Pangeran Rhysand merasakan kemenangan dalam dirinya, karena Audrey menyerah berdebat. Pangeran Rhysand berharap Audrey akan menjawab lagi, tetapi gadis itu memilih bungkam.
Akhirnya, Pangeran Rhysand mendekati kuda berwarna putih. Ia mengeluarkan kuda itu dengan sangat pelan. Lalu mengelus lehernya.
Baru kali ini, Audrey melihat kuda. Apalagi kuda itu sangat amat cantik. Bulunya halus, kakinya kokoh, dan kuat.
"Kau tahu, ini kuda paling mahal di dunia. Ras keturunan Arabian Horse. Dia bisa mengalahkan ras kuda mana pun kalau diadukan." papar Pangeran Rhysand sembari mengelus rambutnya. Si kuda itu kesenangan.
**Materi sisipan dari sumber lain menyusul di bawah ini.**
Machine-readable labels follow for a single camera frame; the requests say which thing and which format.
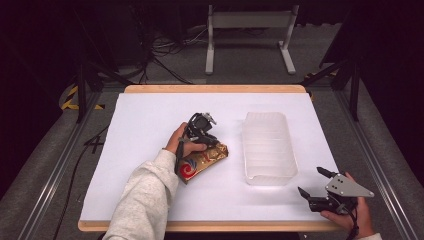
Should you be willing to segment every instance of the floor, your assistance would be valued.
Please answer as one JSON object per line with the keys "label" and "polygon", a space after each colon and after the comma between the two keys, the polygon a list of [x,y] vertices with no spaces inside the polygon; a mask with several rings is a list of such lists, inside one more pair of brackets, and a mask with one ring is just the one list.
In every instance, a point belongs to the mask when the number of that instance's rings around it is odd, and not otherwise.
{"label": "floor", "polygon": [[[297,26],[289,46],[296,74],[288,75],[276,43],[280,31],[223,31],[215,39],[213,75],[205,75],[206,43],[177,54],[157,57],[195,84],[293,84],[311,72],[317,72],[338,25]],[[149,64],[147,77],[132,79],[145,84],[182,84],[168,71]],[[307,90],[340,171],[349,171],[355,179],[376,193],[370,199],[375,229],[384,239],[424,239],[424,189],[403,159],[367,90],[361,84],[358,103],[359,121],[352,120],[347,109],[349,85],[343,91],[329,87],[324,78]],[[101,232],[81,232],[77,222],[102,146],[85,146],[104,129],[113,116],[114,105],[123,86],[105,80],[101,93],[88,92],[90,110],[80,124],[78,112],[66,109],[61,118],[34,150],[14,184],[0,203],[0,239],[97,239]],[[64,92],[62,100],[72,86]],[[101,134],[105,141],[107,132]],[[169,239],[234,239],[245,235],[168,236]],[[259,233],[268,239],[345,239],[345,232]]]}

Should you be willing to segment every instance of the white sleeve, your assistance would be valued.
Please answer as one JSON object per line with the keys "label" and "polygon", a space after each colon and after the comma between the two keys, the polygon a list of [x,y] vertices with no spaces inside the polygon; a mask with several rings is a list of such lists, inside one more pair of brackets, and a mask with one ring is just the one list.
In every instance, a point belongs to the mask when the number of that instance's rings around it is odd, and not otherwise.
{"label": "white sleeve", "polygon": [[153,162],[141,164],[131,174],[104,240],[162,240],[178,186],[175,154],[161,150]]}
{"label": "white sleeve", "polygon": [[380,233],[376,233],[369,237],[358,238],[358,240],[382,240]]}

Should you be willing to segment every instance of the hand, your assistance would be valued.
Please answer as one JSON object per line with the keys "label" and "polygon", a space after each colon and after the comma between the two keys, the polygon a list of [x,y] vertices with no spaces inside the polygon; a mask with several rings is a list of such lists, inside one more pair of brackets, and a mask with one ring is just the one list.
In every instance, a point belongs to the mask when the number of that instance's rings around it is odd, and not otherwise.
{"label": "hand", "polygon": [[[179,138],[183,135],[184,129],[186,126],[187,126],[187,123],[183,122],[181,123],[180,127],[174,131],[174,133],[172,134],[171,138],[168,141],[168,144],[165,147],[166,150],[174,154],[177,152]],[[206,148],[207,148],[206,144],[186,142],[184,143],[183,157],[189,155],[191,152],[194,152],[194,151],[204,151],[206,150]]]}
{"label": "hand", "polygon": [[[355,181],[349,173],[346,173],[346,177]],[[359,227],[359,233],[356,238],[363,238],[374,235],[375,232],[372,227],[370,211],[364,197],[358,197],[358,206],[356,209],[356,217],[358,218],[357,222]],[[348,232],[350,232],[353,228],[353,221],[349,215],[338,215],[330,211],[322,211],[321,216],[336,223],[337,225],[340,225],[344,229],[348,230]]]}

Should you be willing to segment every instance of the clear plastic container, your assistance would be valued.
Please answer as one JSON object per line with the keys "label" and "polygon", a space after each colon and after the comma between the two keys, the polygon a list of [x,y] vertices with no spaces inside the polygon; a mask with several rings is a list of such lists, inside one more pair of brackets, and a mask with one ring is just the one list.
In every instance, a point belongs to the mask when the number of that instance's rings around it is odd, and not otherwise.
{"label": "clear plastic container", "polygon": [[242,126],[246,181],[251,185],[286,185],[297,163],[284,114],[249,112]]}

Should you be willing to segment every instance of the snack package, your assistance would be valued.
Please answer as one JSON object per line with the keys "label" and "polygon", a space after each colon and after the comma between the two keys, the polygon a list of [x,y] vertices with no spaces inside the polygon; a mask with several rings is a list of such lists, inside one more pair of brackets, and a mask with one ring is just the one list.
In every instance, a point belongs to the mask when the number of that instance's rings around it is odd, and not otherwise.
{"label": "snack package", "polygon": [[192,152],[179,161],[178,176],[187,184],[194,176],[226,157],[228,157],[228,149],[222,143],[203,152]]}
"Siapa namanya?" tanya Audrey mengerjap takjub.
Sebagian dari dalam dirinya ingin ikut mengelus, tetapi ia belum pernah kontak dengan kuda. Dan lagi, itu kuda yang kuat. Kalau ditendang, pasti dia akan langsung sekarat.
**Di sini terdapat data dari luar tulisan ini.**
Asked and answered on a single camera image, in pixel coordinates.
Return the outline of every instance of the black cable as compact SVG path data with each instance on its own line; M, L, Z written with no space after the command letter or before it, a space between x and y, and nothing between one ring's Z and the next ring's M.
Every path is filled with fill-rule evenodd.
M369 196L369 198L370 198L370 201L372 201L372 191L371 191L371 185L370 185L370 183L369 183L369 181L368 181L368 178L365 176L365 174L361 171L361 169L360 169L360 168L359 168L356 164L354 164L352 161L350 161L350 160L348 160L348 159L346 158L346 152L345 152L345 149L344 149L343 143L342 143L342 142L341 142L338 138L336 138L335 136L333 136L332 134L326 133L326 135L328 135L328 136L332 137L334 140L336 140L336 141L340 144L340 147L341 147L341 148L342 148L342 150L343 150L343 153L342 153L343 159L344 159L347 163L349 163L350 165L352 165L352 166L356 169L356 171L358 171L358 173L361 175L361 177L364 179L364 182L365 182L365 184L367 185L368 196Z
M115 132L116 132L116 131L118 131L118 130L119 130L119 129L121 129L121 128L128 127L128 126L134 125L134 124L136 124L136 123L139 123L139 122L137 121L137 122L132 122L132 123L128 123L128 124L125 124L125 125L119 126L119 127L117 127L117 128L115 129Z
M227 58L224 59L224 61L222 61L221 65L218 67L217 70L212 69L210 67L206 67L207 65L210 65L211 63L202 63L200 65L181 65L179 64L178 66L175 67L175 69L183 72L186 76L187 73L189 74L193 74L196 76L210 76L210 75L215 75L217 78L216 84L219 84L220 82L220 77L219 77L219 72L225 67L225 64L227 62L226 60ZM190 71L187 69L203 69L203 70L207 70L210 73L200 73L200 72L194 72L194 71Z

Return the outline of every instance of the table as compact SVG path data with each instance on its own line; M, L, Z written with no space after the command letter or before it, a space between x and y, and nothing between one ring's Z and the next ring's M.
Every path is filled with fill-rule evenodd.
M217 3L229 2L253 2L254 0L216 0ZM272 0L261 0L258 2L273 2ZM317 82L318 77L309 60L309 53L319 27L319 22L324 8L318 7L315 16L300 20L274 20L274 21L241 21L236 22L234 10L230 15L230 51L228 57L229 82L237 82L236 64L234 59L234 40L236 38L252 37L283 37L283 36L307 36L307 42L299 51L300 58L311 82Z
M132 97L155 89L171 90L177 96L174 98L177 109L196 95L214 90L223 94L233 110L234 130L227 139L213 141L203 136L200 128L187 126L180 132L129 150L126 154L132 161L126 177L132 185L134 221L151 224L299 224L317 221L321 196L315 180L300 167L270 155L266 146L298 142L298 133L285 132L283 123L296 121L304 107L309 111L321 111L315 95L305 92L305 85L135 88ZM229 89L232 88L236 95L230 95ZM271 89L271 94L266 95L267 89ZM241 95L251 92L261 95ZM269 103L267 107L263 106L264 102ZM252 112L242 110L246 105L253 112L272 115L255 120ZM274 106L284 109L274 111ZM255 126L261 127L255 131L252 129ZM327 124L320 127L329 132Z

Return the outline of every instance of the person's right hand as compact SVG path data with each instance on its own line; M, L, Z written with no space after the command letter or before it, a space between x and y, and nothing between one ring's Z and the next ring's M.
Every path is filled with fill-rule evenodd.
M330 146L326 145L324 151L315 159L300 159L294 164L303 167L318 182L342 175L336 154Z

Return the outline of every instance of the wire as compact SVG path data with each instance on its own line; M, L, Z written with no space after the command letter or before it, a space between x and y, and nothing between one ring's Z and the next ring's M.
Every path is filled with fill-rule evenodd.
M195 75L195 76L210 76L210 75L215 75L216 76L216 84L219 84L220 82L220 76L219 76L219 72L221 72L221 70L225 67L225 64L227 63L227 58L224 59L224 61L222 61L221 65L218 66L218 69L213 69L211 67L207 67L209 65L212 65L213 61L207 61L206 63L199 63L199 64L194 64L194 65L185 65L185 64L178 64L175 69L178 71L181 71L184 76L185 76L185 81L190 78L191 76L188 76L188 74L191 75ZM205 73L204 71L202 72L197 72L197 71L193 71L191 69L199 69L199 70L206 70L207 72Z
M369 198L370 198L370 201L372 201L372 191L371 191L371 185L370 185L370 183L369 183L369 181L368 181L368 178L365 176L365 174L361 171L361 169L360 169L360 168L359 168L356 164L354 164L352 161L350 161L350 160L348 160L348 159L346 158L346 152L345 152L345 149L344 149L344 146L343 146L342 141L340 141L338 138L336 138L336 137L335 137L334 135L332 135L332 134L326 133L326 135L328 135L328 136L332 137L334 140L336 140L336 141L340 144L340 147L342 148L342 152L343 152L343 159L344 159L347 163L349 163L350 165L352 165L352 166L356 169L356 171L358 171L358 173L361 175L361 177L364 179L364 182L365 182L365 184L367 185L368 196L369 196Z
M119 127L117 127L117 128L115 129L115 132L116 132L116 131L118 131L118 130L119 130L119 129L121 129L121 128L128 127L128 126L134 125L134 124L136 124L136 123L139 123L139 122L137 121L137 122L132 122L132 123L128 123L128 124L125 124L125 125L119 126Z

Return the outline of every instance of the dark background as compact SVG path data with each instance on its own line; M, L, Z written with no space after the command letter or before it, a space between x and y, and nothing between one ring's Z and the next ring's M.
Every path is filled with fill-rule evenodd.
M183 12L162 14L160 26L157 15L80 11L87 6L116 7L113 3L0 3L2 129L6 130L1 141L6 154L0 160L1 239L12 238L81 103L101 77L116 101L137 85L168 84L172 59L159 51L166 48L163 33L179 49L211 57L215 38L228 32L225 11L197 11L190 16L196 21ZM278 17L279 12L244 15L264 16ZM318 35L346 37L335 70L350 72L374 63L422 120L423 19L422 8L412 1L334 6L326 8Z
"Namanya? Gevariel Demitrius Meilseoir,"
Audrey melongo… Apa? Soir… apa?
"Namanya bagus, bukan?"
Audrey meringis, "Wah indah sekali!"
Persetan, Audrey tidak bisa menangkap ucapan itu. Lagipula, kuda mana yang punya nama seperti itu? Biasanya kuda hanya diberi nama satu suku kata saja, tidak perlu pakai soir-soir itu! batin Audrey dongkol.
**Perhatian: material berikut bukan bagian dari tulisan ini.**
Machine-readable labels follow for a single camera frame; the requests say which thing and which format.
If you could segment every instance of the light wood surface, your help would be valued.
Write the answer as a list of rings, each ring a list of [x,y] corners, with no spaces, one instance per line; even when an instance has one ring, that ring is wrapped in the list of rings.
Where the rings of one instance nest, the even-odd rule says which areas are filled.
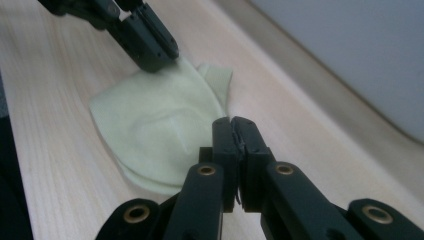
[[[229,113],[256,122],[277,160],[330,201],[383,201],[424,227],[424,146],[388,124],[247,2],[149,4],[181,55],[234,69]],[[136,72],[105,32],[37,1],[0,0],[0,68],[36,239],[93,239],[112,211],[161,196],[131,185],[93,125],[90,97]],[[223,239],[264,239],[258,214],[224,215]]]

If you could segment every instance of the folded cloth corner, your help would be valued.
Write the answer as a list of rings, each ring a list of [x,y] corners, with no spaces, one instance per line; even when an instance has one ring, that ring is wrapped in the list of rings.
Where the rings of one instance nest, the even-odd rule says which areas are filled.
[[[199,148],[212,146],[212,122],[226,116],[231,75],[208,64],[195,69],[180,57],[94,96],[93,120],[125,176],[160,194],[180,191]]]

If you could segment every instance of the screw hole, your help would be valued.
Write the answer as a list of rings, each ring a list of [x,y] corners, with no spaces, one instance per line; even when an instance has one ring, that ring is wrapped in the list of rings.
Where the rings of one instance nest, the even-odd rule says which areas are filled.
[[[388,212],[376,206],[366,205],[362,208],[362,212],[369,219],[380,224],[390,224],[393,222],[393,217]]]
[[[200,167],[199,169],[197,169],[197,172],[200,175],[209,176],[209,175],[215,174],[215,168],[210,167],[210,166],[203,166],[203,167]]]
[[[294,172],[293,168],[287,165],[277,165],[275,168],[279,174],[290,175]]]
[[[150,209],[146,205],[135,205],[129,207],[124,213],[127,223],[139,223],[146,220],[150,215]]]
Melihat wajah Audrey yang dongkol, Rhysand menahan tawanya.
Sudah dipastikan, Audrey tidak bisa mengeja nama kuda Rhysand. Rhysand meledeknya lagi, "Gevariel Demitrius Meilseoir sangat pemilih… Aku penasaran, apakah dia menyukaimu atau tidak,"
"Jangan lakukan apa pun, Pangeran Rhysand. Selamat bersenang-senang dengan kuda Anda," Audrey menunduk. Ia segera undur diri dari hadapan Pangeran Rhysand. Gila sekali dia. Mau menjahilinya naik kuda?
Pangeran Rhysand naik ke atas kuda. Ia mengitari lapangan berpasir itu dengan kudanya. Angin menerpa seluruh tubuh Pangeran Rhysand, belum lagi sinar mentari yang menjadikan wajah Pangeran Rhysand bercahaya.
Oh, Tuhan… Sial. Mengapa Pangerannya itu sangat tampan ketika berkuda?
Saat itulah, kuda putih itu berlari menuju Audrey. Sangat cepat, kian cepat, makin cepat…
Audrey menelan ludahnya. Pangeran Rhysand sengaja. Lelaki itu sengaja. Lelaki itu…
GREB!!!
Pangeran Rhysand menggapai tangannya. Ia melingkarkan tangannya di pinggang Audrey. Audrey… naik bersama dengan Pangeran Rhysand di atas kuda.
Saat itulah, Audrey merasakan aliran darahnya menjadi lebih cepat. Jantungnya itu berdetak kencang. Audrey melirik ke wajah Pangeran Rhysand.
Batin Audrey berseru, "Aku harap detak jantungku tidak didengar olehnya."